The Angry Birds Art Car on Kickstarter

Geek Culture Kickstarter People

The Angry Bird Mobile is coming! Liana Bandziulis, a 20-year-old student at Loyola Marymount University, is converting a golf cart into a bigger-than-life Angry Bird, complete with a slingshot from which to launch hand-crafted plush versions at unsuspecting bystanders. The electric vehicle will debut at Burning Man, an anarchistic art festival that its organizers describe as “an annual experiment in temporary community dedicated to radical self-expression and radical self-reliance.” This year’s Burning Man will be held August 29 to September 5. The Angry Bird Art Car project has been posted on Kickstarter to raise funds to pay for the materials needed for the customization.

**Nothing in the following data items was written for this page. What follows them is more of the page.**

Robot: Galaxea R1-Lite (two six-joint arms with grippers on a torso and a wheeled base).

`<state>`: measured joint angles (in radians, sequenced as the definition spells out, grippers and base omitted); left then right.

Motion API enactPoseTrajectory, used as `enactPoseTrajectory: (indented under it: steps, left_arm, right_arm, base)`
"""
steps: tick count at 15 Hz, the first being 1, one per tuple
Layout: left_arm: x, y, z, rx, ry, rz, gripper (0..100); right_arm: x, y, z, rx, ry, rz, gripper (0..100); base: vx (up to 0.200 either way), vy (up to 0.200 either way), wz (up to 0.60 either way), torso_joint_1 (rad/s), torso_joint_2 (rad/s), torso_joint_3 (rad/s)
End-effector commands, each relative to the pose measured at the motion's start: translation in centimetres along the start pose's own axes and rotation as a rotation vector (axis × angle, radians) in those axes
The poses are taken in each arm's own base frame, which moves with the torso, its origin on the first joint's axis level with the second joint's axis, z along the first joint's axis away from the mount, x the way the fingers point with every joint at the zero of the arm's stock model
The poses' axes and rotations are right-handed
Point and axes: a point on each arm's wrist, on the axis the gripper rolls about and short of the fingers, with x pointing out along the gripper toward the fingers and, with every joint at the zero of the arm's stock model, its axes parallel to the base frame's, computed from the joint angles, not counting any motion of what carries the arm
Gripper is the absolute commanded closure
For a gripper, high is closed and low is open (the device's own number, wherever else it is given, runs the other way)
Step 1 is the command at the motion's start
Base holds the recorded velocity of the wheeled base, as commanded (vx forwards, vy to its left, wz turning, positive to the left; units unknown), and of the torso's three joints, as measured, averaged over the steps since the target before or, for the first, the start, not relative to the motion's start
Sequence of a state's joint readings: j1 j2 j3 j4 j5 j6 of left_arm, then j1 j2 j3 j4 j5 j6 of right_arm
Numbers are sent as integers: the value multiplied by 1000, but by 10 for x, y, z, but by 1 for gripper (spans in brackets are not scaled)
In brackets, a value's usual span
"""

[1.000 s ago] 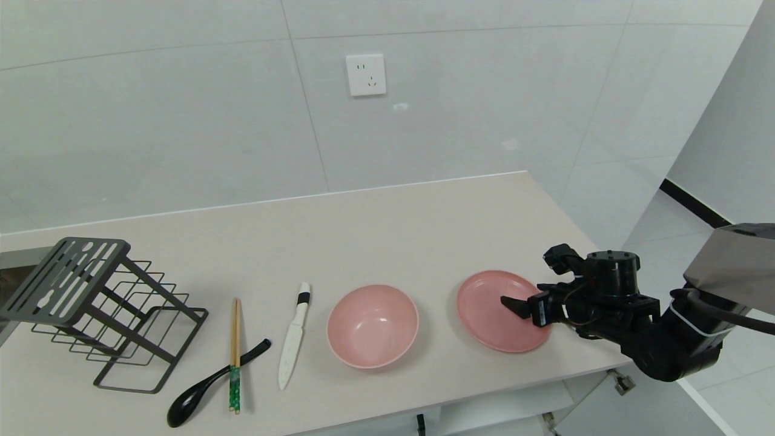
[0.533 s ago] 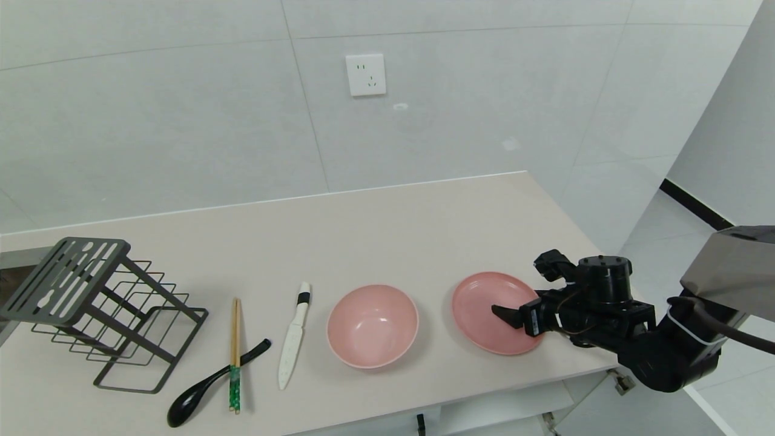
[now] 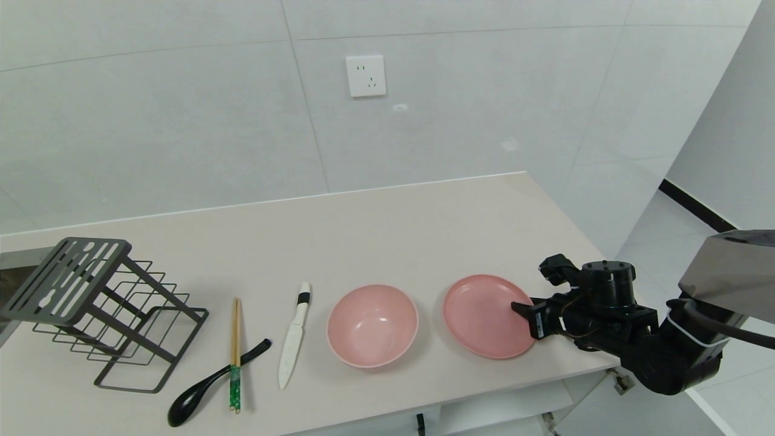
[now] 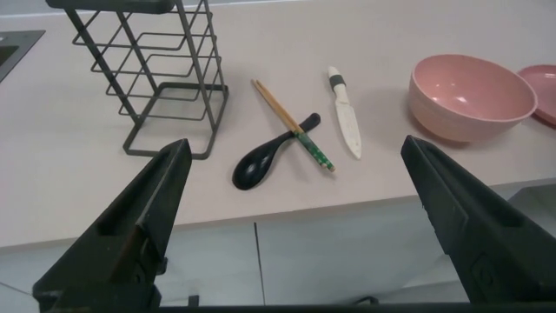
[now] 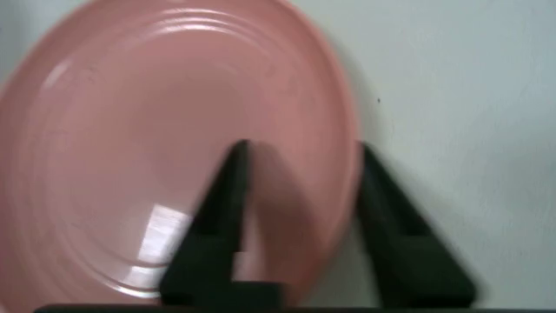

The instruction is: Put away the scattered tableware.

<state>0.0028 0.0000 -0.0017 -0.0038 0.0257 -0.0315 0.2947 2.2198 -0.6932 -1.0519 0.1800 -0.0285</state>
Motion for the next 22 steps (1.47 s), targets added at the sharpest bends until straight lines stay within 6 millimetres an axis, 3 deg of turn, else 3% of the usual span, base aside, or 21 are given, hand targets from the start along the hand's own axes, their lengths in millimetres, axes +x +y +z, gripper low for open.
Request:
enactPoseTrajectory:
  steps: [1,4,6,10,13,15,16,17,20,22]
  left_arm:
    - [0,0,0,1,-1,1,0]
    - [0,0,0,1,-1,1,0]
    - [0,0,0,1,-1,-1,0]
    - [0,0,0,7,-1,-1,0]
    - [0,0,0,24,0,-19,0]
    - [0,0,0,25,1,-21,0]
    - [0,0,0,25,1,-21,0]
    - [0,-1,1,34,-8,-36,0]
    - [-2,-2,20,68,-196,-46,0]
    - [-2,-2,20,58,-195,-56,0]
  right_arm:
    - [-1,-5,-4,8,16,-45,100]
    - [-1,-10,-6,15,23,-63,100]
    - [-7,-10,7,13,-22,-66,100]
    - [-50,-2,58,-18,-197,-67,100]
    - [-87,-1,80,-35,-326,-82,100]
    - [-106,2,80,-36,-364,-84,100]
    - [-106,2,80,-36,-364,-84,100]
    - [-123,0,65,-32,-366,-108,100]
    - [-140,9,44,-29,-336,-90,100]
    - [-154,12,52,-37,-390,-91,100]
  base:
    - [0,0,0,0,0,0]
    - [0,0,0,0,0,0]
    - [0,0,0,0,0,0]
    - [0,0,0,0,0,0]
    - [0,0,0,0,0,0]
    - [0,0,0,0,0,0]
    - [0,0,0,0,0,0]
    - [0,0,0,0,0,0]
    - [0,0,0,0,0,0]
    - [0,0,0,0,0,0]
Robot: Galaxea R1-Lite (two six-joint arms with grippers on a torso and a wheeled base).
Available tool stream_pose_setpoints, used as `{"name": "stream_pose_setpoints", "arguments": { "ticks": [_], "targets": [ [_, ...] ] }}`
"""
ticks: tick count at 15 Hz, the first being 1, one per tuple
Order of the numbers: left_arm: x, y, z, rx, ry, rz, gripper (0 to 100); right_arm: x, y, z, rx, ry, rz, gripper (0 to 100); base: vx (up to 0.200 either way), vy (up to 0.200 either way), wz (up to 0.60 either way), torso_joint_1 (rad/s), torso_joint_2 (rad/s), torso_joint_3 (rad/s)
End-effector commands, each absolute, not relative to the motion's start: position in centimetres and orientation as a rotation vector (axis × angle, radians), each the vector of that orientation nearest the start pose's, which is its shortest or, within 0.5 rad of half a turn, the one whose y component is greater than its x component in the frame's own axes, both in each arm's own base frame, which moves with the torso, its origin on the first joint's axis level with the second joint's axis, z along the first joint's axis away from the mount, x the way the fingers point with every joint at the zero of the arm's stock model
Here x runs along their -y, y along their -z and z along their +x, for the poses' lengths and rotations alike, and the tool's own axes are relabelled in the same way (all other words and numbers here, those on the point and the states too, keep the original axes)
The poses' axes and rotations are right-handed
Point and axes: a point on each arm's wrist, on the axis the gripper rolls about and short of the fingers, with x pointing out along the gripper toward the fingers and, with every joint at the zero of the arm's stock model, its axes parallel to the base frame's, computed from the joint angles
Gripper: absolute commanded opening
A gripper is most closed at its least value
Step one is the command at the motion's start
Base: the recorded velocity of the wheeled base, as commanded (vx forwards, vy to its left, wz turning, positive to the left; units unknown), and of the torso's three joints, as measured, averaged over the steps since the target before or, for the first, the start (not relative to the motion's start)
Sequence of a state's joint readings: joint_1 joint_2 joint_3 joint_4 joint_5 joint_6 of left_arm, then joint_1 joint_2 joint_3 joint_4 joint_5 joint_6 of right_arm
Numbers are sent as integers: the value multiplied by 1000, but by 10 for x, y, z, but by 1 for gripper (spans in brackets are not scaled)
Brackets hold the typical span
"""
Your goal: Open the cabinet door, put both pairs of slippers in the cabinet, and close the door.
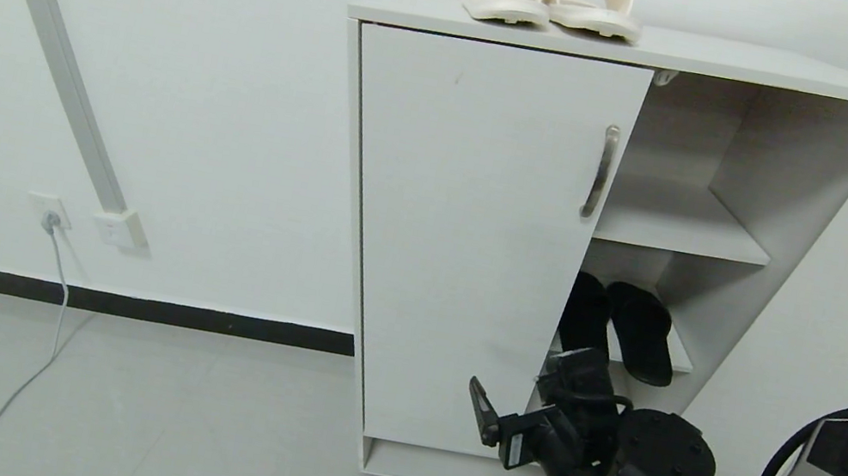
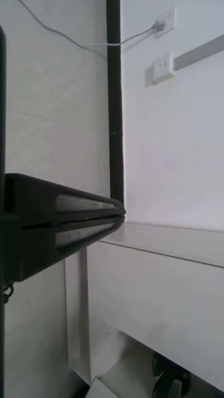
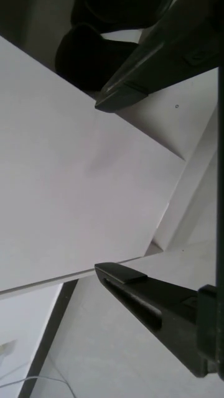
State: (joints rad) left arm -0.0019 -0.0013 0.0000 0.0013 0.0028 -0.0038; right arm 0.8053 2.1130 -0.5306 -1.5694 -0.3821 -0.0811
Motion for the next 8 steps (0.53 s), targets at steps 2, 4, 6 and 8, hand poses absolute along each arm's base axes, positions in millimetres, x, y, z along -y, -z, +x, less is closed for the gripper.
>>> {"name": "stream_pose_setpoints", "arguments": {
  "ticks": [2, 4, 6, 8],
  "targets": [
    [0, -75, -23, 0, -2, -5, 0, -232, -80, 234, 7, -424, -87, 100, 0, 0, 0, -2, -188, -207],
    [0, -75, -23, 0, -2, -5, 0, -232, -79, 234, 6, -424, -88, 100, 0, 0, 0, 19, -173, -352],
    [0, -75, -23, 0, -2, -5, 0, -232, -79, 234, 6, -424, -88, 100, 0, 0, 0, 44, -520, -368],
    [0, -75, -23, 0, -2, -5, 0, -232, -79, 234, 6, -425, -88, 100, 0, 0, 0, 73, -496, -354]
  ]
}}
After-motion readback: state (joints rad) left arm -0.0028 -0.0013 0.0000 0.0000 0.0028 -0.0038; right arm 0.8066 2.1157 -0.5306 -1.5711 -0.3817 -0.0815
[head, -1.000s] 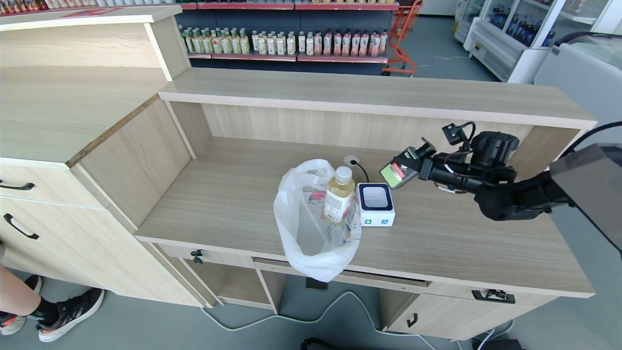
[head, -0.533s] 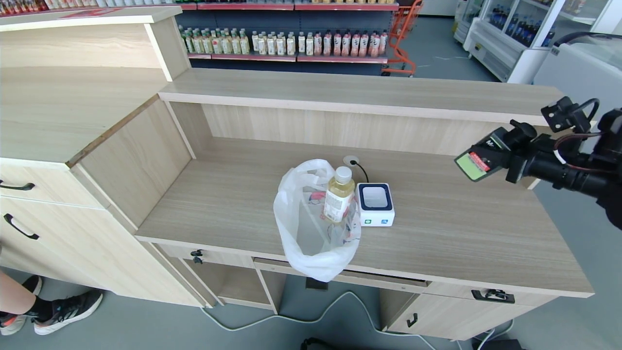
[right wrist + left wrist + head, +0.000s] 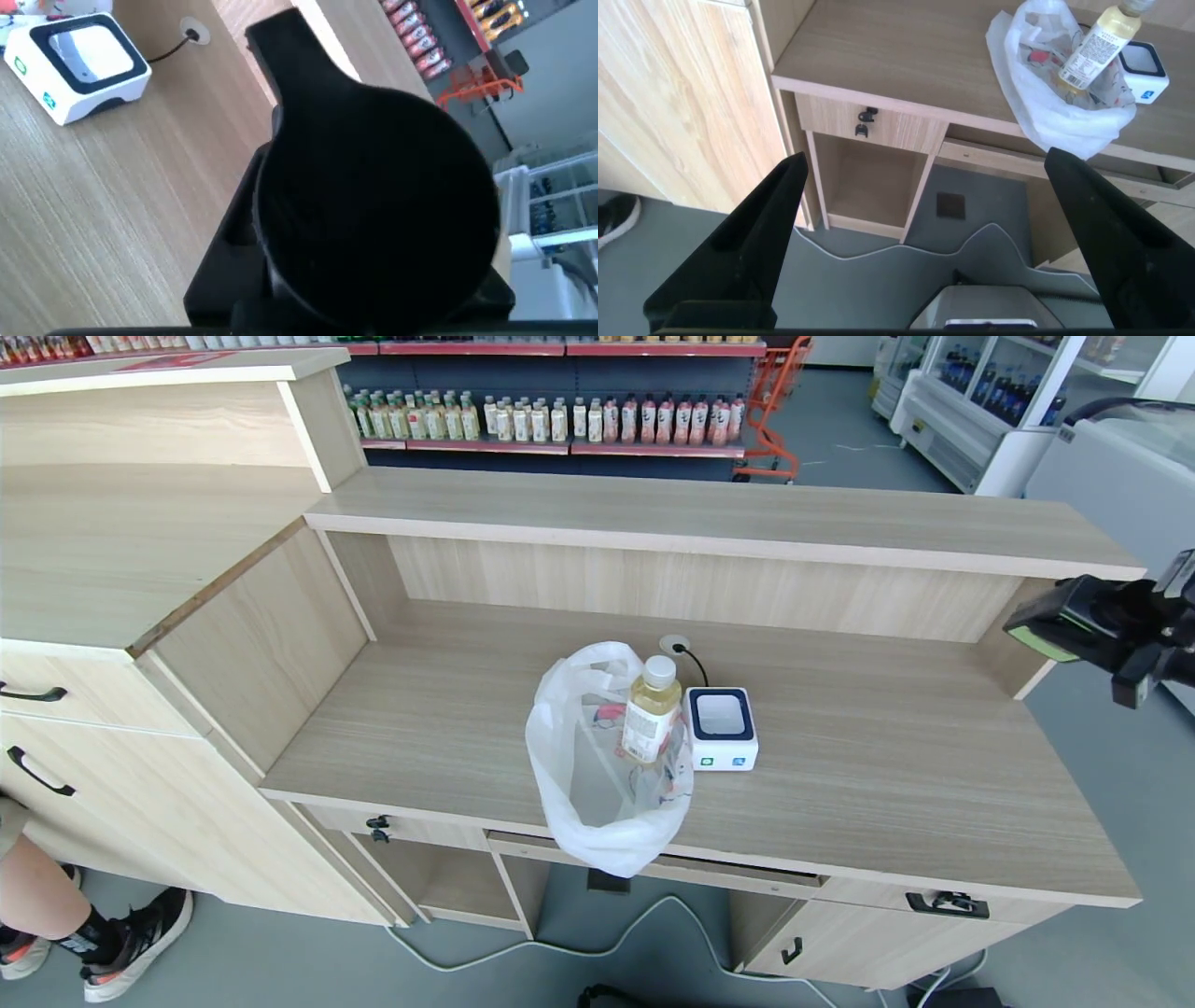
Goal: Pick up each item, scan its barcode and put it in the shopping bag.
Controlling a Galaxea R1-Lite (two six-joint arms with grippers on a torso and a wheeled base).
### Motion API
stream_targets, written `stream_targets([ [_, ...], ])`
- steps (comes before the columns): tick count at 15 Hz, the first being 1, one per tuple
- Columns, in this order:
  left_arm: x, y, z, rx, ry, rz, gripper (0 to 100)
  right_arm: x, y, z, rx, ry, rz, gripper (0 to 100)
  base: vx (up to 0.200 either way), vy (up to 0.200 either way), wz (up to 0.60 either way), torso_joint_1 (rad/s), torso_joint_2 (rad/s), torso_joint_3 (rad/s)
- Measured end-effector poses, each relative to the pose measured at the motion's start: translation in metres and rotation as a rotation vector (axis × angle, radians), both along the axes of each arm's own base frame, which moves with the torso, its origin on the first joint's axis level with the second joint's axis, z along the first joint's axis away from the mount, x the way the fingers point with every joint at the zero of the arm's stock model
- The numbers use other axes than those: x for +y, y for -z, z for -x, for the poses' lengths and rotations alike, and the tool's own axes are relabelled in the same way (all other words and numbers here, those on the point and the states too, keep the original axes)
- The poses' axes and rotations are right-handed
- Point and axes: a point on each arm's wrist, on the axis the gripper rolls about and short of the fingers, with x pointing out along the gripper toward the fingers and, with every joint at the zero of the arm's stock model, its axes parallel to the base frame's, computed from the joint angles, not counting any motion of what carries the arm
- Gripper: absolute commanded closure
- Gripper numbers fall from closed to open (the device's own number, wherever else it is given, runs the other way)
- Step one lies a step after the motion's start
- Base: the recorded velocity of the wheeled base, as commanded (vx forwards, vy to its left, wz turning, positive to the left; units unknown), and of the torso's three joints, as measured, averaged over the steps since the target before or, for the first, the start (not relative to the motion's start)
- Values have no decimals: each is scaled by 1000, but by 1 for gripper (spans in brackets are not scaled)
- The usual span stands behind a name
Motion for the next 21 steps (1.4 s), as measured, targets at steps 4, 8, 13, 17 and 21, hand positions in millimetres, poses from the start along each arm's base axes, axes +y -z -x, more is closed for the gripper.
stream_targets([
  [4, 0, 0, 0, 0, 0, 0, 0, 6, -6, 6, -94, -111, 147, 100, 0, 0, 300, 2, 2, 1],
  [8, 0, 0, 0, 0, 0, 0, 0, 40, -11, 2, -105, -263, 121, 100, 0, 0, 450, 2, 2, 4],
  [13, 0, 0, 0, 0, 0, 0, 0, 119, -13, -2, 132, -562, -180, 100, 0, 0, 0, 0, 0, 0],
  [17, 0, 0, 0, 0, 0, 0, 0, 144, 20, -11, 361, -626, -255, 100, 0, 0, 0, 0, 0, 0],
  [21, 0, 0, 0, 0, 0, 0, 0, 149, 52, -29, 476, -616, -274, 100, 0, 0, 0, 0, 0, 0],
])
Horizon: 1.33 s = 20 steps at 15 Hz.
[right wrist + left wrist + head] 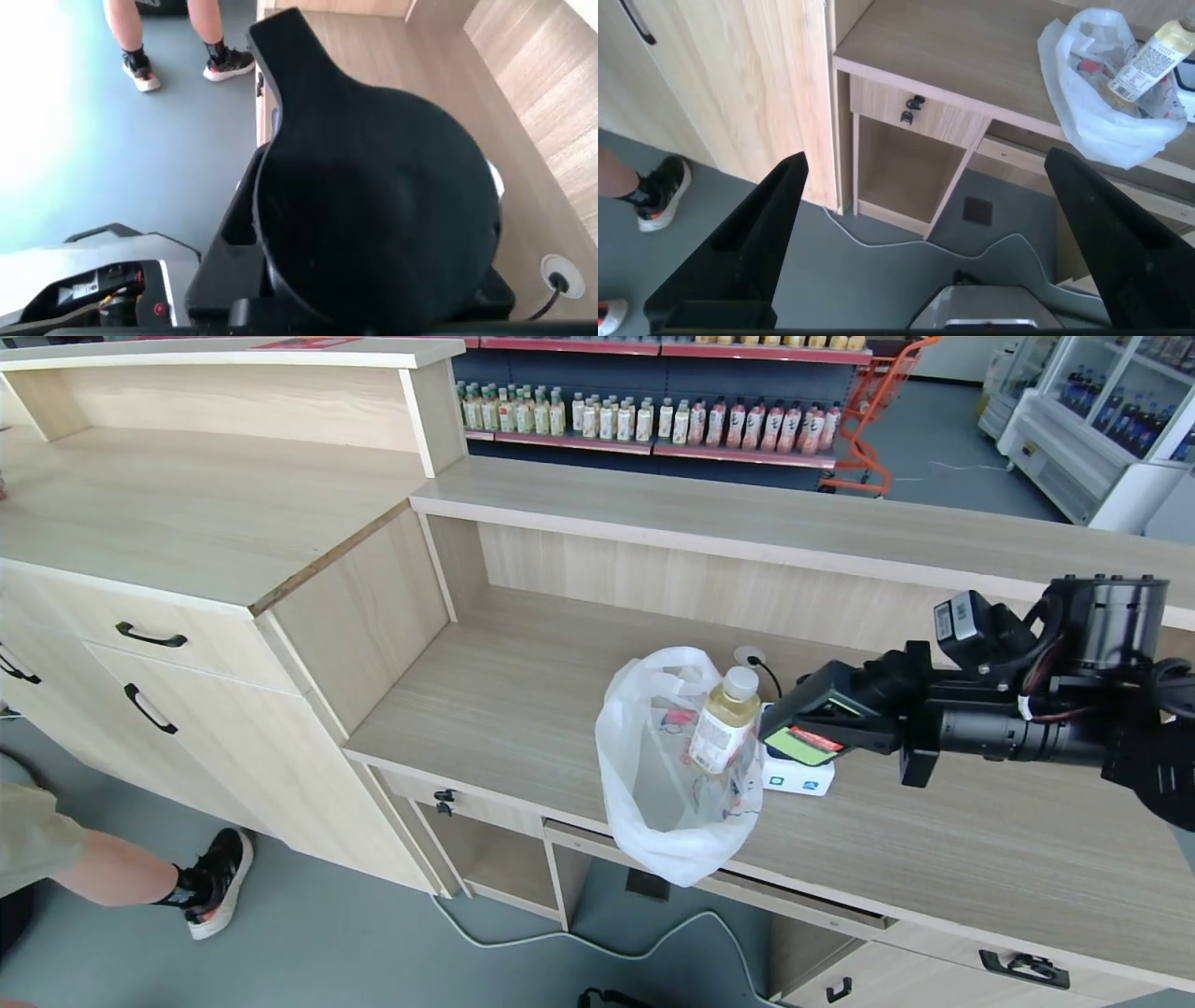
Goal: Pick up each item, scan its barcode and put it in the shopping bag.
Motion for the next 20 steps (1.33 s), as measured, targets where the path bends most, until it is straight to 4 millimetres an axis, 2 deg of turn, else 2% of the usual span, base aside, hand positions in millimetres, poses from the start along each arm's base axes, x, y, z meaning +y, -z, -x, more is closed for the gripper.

Liana is the current leader of GuerilLA, the Los Angeles offshoot of Improv Everywhere, of which I am also a member. Knowing her, and knowing that a significant percentage of GeekDad readers and their children are avid fans of the game, I sent her an email; I asked her about the project, about Burning Man and about herself.

GeekDad: My perception (I’ve never been to it) is that Burning Man is not terribly kid-friendly; how accurate is that perception?

Liana Bandziulis: Not 100%. There’s actually a camp devoted to families with lil’uns. It’s very tame if you stay thereabouts. The open Playa is different. Your kid needs to have a high tolerance for nudity and dirt, and enough smarts to avoid Art Cars and fire.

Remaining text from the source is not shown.